[Supplied material Boundary: Start]
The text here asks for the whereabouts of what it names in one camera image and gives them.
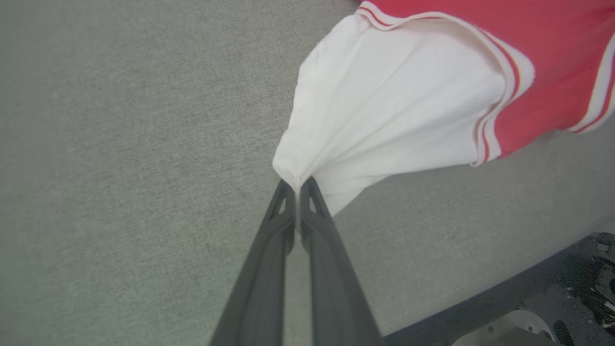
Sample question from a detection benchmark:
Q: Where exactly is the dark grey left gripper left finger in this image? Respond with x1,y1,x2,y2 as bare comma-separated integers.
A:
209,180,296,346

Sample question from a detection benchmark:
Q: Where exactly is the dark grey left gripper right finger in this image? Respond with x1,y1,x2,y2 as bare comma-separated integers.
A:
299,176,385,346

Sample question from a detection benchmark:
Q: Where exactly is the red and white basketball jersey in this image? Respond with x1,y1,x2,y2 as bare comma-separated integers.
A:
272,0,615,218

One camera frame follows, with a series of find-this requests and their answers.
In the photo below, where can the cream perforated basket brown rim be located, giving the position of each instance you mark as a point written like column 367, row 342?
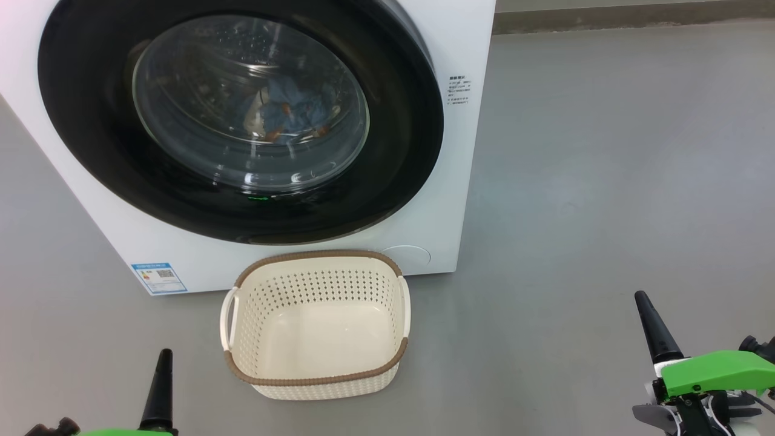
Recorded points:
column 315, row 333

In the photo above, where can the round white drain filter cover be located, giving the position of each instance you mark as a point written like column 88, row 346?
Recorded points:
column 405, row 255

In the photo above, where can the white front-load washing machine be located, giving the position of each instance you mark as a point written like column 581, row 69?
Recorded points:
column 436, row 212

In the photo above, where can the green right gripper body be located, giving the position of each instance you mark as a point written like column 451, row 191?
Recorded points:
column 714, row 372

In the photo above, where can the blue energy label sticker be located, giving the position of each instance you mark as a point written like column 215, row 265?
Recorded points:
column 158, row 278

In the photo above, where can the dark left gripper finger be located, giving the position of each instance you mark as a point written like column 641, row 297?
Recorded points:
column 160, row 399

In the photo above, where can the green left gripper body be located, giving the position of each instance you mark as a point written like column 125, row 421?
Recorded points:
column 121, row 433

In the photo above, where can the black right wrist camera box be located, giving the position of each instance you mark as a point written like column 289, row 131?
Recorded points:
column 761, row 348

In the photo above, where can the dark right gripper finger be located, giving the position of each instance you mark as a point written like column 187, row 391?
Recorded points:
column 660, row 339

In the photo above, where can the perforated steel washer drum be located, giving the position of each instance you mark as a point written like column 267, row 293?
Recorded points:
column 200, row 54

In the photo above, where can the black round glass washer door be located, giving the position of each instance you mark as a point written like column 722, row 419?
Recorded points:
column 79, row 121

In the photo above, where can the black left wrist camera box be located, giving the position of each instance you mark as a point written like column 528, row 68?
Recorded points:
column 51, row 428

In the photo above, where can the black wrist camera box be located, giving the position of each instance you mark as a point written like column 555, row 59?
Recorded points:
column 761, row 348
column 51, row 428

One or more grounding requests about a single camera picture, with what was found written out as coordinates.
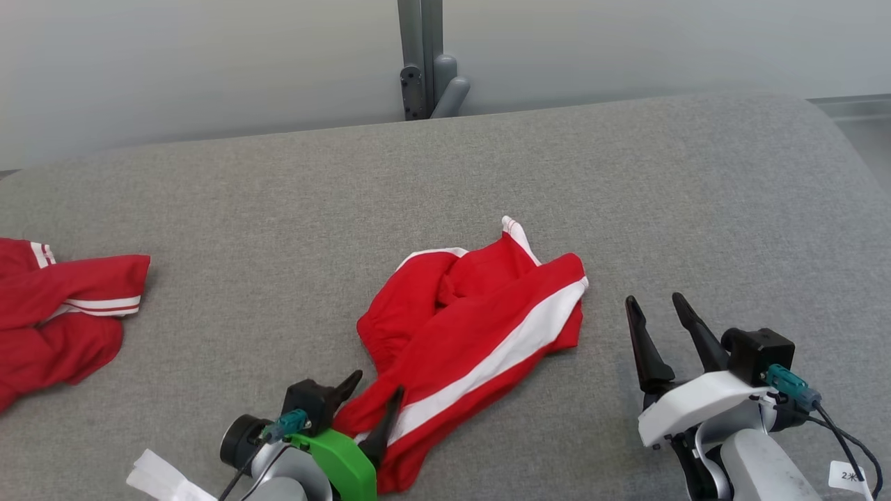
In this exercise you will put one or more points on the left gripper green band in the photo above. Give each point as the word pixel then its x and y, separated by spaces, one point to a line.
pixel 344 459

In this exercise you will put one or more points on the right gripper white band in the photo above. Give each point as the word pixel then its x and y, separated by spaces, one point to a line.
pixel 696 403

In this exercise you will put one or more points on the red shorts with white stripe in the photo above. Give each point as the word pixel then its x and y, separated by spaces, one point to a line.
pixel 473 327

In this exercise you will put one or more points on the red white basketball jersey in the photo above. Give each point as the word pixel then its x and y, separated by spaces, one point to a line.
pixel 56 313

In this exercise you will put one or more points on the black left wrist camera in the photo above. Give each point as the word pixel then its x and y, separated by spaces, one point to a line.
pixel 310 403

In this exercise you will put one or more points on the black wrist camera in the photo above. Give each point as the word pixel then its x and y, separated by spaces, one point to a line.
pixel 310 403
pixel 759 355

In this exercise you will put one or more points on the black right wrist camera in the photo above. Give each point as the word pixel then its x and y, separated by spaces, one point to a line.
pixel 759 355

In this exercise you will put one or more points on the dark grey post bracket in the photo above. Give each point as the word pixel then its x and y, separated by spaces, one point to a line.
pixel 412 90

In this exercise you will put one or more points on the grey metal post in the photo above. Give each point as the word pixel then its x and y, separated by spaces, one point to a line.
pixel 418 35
[Supplied material Boundary: End]
== The problem ==
Consider the entries above and return each line with the string "what".

== Final answer ==
The text here asks for the whereabouts of what it names in one camera image and gives them.
One or more grounding requests about a single camera picture, with what was found written out as coordinates.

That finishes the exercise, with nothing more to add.